How Not to Write a Novel

By | October 20, 2013 | 2 Comments

Writing the Old Fashioned WayI just wrote a novel in possibly the hardest way possible.

Years ago, I wrote two novels. Well, both were short – one very barely qualified as novel-length and one was absolutely a novella, really. I liked both very much, one a bit more than the other. The longer one I sent to my agent with that special feeling of doomed hope and suggested it might be the next thing we go out on. I loved the longer one because it had a sense of poetry to it, a dreamy atmosphere. Plus, I loved the longer one’s creation story:

The Duchess had forced me to attend the Broadway show Mama Mia. I was reluctant, for obvious – lord, I hope they’re obvious – reasons. But I am a dutiful husband, so I went. I had this central concept for a novel in my head at the time, but couldn’t get it to coalesce into something coherent. And then, as the lights went down in the theater, I had an epiphany. I saw the first line of the story in my head: “This is the story of my father.” And it was off to the races. I wrote the longer piece quickly, easily, after that point.

That’s no longer the first line of the book.

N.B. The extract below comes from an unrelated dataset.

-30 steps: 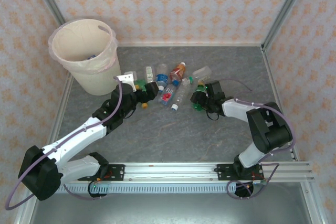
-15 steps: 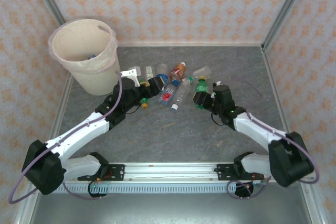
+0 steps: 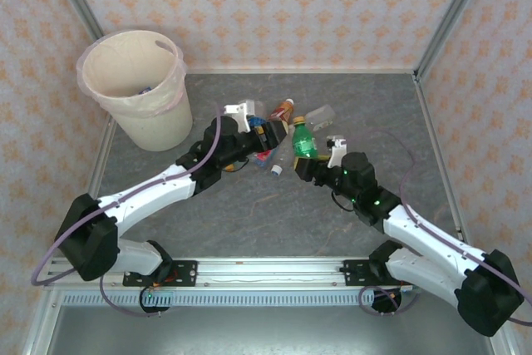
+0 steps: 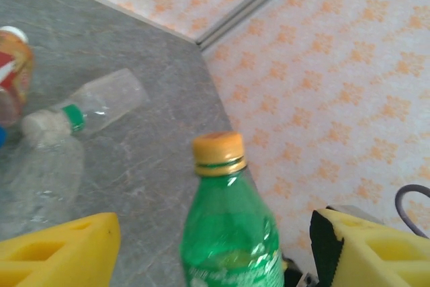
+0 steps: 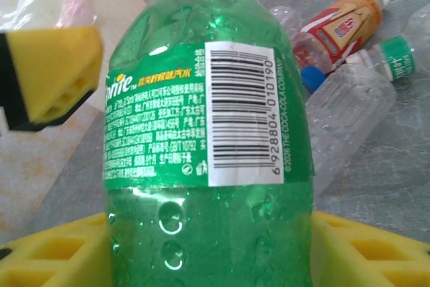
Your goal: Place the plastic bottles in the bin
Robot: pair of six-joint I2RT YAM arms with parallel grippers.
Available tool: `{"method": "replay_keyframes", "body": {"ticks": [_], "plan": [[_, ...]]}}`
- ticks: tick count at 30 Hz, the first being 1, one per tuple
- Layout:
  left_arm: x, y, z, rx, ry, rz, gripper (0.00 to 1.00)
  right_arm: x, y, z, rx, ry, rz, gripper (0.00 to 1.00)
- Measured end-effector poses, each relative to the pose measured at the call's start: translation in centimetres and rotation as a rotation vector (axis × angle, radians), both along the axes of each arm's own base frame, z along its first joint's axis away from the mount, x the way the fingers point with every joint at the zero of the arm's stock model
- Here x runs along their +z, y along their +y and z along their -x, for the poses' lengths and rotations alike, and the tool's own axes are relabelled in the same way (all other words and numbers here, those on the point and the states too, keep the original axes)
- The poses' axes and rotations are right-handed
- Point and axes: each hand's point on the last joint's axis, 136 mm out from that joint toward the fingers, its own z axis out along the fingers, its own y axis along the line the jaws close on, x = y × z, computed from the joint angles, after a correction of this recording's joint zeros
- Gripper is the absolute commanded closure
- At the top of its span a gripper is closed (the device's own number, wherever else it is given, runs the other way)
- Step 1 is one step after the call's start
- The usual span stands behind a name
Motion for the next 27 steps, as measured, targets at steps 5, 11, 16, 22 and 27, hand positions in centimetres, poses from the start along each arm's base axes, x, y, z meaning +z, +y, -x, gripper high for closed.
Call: {"method": "replay_keyframes", "body": {"ticks": [5,11,16,22,27], "plan": [[-0.2,-1.2,-0.8,-0.012,0.011,0.012,0.33,0.5,1.1,1.1,0.054,-0.031,0.007,0.36],[-0.6,-2.7,-1.1,-0.046,0.022,0.009,0.37,1.2,1.3,1.6,0.071,-0.061,0.005,0.36],[-0.6,-3.9,-0.7,-0.082,0.024,0.011,0.46,1.2,1.2,1.5,0.065,-0.067,0.012,0.36],[-0.5,-4.1,-0.9,-0.085,0.018,0.007,0.65,1.3,1.2,1.5,0.063,-0.071,0.012,0.33],[0.1,-4.2,-1.0,-0.085,0.000,0.001,0.66,1.3,1.1,1.3,0.055,-0.075,0.018,0.11]]}}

That line isn’t even in the book any more. But it’s there, nonetheless, even if only I can see it.

The shorter one I held back, because while I loved a lot of it even I couldn’t convince myself that a 30,000-word “novel” with a lot of padding had any chance at book publishers. The novella had a bit of juvenalia to it, but it had a clear throughline that held it together nicely.

My agent, god love her, read the longer one and sent back her notes, which made a crucial point: There wasn’t much of a story arc. No real conflict, no climax. It was a story, sure, but it was kind of a flatline if you plotted the events.

So, I pondered. Other stuff happened.

Recently, I revisited the longer work and now it was apparent that my agent, whose sulfurous fumes still clung to the digital pages, was absolutely right: I had written a novel in which very little happened. Then I considered the shorter work from the same period, which had stayed in my imagination. It was a a bony, skeletal thing, which was about 1/3 padding as I meandered about the universe I’d created trying desperately to find details — but it had a definite plot, a mystery and a climax. It had a point.

I re-read both and had an epiphany: Written so closely together temporally, they were actually parts of the same story. They shared elements and atmosphere and, if I’m being honest, characters as I recycled them from one to the other. I had a longer, fleshy piece that was all character and setting and backstory, and a shorter, bony piece that was like a fucking plot outline. The answer was obvious: Combine them.

A lot easier than I would have expected. I really had written a novel in two parts, months apart, without even realizing it. I’m either a genius or a drunken moron, take your pick. They fit together so seamlessly if you didn’t know the story behind the new novel you’d never guess. You can’t see the scars as the stitching healed. The slight limp as it walks about on two legs of microscopically different lengths just give its gait some character.

I have no idea if we’ll ever sell this beast, but regardless I’m pleased. And also amazed at the way the brain works. And once again reminded of the value of a great agent.